Posted: Mon Jan 16, 2006 3:41 pm
by Fez
ANNOUNCEMENTS
After twenty-five years of marriage, Doreen, ex-wife of Alan, is happy to announce the confirmation of their divorce and would like to celebrate by blowing the first alimony payment on a wild weekend of booze, sex and shopping with total strangers. Everyone welcome ? party begins with bonfire at Alan?s house (correction bonfire OF Alan?s house).

Horrified parents would like to announce birth of incredibly ugly child weighing 7 pounds 10 ounces, grossly disproportionate head compared to rest of body, snotty, bald, flatulent, tendency to urinate without warning, probably a girl with superfluous penis. See the freak at a maternity ward near you!

Posted: Mon Jan 16, 2006 5:30 pm
by Andy
Fez wrote:FOR SALE
Realistic looking inflatable doll, 5?6, blonde hair, blue eyes, puncture repair kit included.
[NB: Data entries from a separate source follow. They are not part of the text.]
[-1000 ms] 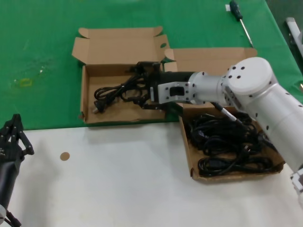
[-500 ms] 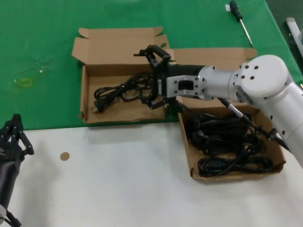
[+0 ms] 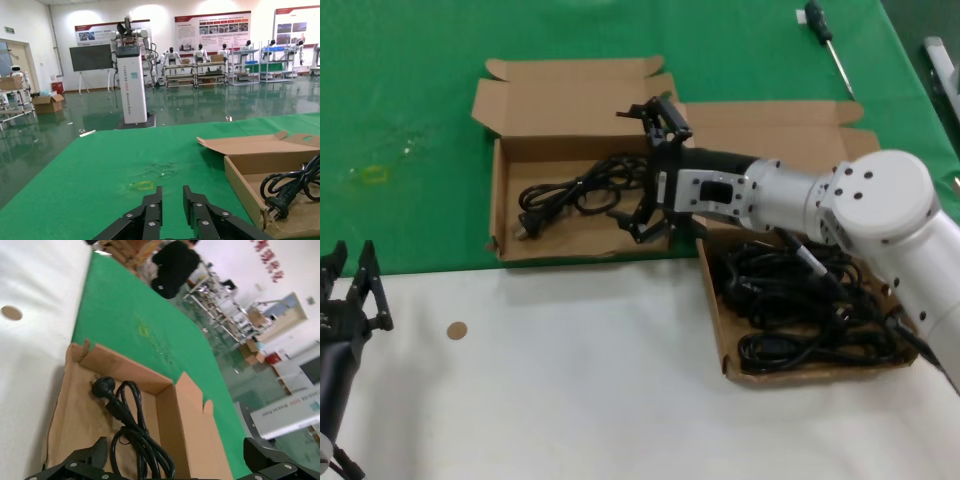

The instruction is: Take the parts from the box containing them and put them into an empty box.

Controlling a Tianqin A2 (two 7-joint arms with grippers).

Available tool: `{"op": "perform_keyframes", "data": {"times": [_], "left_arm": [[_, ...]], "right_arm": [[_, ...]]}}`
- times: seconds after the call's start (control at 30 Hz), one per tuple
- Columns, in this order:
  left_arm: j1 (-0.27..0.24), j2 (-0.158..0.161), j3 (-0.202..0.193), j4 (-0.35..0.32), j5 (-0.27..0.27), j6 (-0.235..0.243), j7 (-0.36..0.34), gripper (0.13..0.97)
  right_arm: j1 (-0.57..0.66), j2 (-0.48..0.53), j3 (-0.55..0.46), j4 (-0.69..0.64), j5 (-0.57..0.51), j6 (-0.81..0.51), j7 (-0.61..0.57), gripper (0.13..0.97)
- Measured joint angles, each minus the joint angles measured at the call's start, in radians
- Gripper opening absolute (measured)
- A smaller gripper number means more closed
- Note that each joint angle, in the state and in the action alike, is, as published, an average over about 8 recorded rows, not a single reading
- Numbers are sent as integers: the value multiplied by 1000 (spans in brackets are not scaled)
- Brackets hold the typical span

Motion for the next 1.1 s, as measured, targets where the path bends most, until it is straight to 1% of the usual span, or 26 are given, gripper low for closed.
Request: {"op": "perform_keyframes", "data": {"times": [0.13,0.23,0.27,0.53,0.67,0.93,0.97,1.1], "left_arm": [[0,0,0,0,0,0,0,240],[0,0,0,0,0,0,0,276],[0,0,0,0,0,0,0,276],[0,0,0,0,0,0,0,446],[0,0,0,0,0,0,0,446],[0,0,0,0,0,0,0,670],[0,0,0,0,0,0,0,670],[0,0,0,0,0,0,0,755]], "right_arm": [[-48,2,23,37,18,34,31,948],[-86,4,42,66,32,61,56,952],[-98,4,48,76,36,70,64,954],[-200,8,97,155,74,143,130,966],[-251,10,122,195,92,179,163,966],[-353,15,171,274,130,251,229,966],[-366,15,178,284,135,261,237,966],[-417,17,202,323,153,297,270,966]]}}
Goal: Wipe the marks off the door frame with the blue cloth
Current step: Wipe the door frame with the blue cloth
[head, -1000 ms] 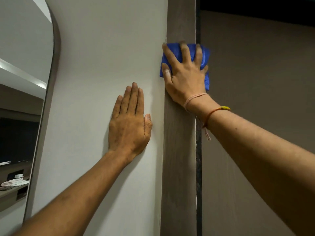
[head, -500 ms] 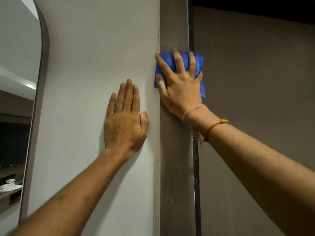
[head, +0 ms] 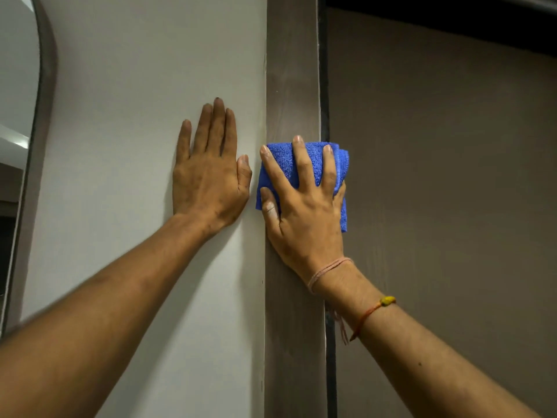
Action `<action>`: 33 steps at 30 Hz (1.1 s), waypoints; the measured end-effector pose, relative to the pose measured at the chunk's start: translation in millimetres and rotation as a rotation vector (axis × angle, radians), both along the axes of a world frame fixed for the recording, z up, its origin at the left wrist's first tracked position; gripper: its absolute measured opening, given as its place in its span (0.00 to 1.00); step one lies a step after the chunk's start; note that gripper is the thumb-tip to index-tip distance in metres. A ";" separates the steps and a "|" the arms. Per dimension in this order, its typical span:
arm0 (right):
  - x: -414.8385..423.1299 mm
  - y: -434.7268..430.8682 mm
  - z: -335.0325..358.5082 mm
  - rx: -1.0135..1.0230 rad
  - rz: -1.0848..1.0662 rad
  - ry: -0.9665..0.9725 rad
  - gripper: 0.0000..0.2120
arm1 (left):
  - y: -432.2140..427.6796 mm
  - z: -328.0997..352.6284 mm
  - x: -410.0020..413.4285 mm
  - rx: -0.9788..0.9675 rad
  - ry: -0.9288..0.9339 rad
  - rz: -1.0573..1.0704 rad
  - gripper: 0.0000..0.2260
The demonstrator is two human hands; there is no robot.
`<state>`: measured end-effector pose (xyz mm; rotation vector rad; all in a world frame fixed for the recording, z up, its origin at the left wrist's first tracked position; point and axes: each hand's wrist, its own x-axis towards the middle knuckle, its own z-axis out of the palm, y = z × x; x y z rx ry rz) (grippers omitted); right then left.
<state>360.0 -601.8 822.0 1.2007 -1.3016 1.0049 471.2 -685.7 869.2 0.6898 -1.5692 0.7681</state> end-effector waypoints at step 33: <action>4.2 3.5 -43.7 0.013 -0.007 -0.022 0.26 | -1.8 -21.9 4.1 -0.008 0.028 0.003 0.28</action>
One careful owner
If I have told you once, I've told you a thousand times .... I AM NOT INTERESTED IN YOUR USED GOODS FEZ!!!!!!!!!!!!!!!

Put it on E-Bay. Don't try to sell me ''sheila'', ''tracey'' or whatever her damn name is again.

Posted: Mon Jan 16, 2006 5:40 pm
by Fez
what if i sweeten the deal with a subscription to Tits & Bits magazine?

Posted: Mon Jan 16, 2006 5:46 pm
by Fez
i'll even throw in the limited edition electric moving parts for the doll. i can't say fairer than that, i'm a businessman after all. final offer

Posted: Mon Jan 16, 2006 7:41 pm
by Andy
If it talks, I'd like to know what phrases it says. Everything needs to be positive, I don't want a 'moaning woman' - well, I do, but not that type of 'moaning'. :oops:

The subscription to Tits and Bits does certainly improve the deal but scares me at the same time.

On reflection, I consider the deal to be off. I could never imagine you as being a 'careful owner' with something like this. :wink:

Posted: Mon Jan 16, 2006 7:43 pm
by Andy
Astley Times

House for sale in the village. 33 Maddely Crescent.

One requirement for a quick sale, the future owner must be 'damned'.

Posted: Tue Jan 17, 2006 8:38 am
by Lizzie
Stop !! You're scaring me !!!!

Posted: Tue Jan 17, 2006 1:19 pm
by Mike
Distrubing but fun! :D

Posted: Tue Jan 17, 2006 5:07 pm
by Lizzie
Remind me never to go out alone in Astley !!!

Posted: Tue Jan 17, 2006 7:27 pm
by Guest
Astley Times

Star signs

Taurus
A strange disease will visit you. It will be your grandma, the mad cow. Nothing will get rid of her. Luck visits you in the form of a ring.

Aquarius
You day will be sad, miserable and lonely. Do not bother to make any plans because luck is not in your path. Spend your day inside. You are guaranteed to get wet.

Pisces
You have been very good recently and you must reward yourself. Spend a little money today and treat the family to a meal. How about 'Fish and Chips'?

Posted: Tue Jan 17, 2006 7:29 pm
by Andy
sorry, that was me. Doh!

Posted: Wed Jan 18, 2006 8:03 am
by Mike
Underwear for Sale

10 year old boxers, well driven, with less than 10,000 wears on the clock, must be seen to be believed. Genuine reason for sale, full MOT and tax till March 2006. Serious offers only.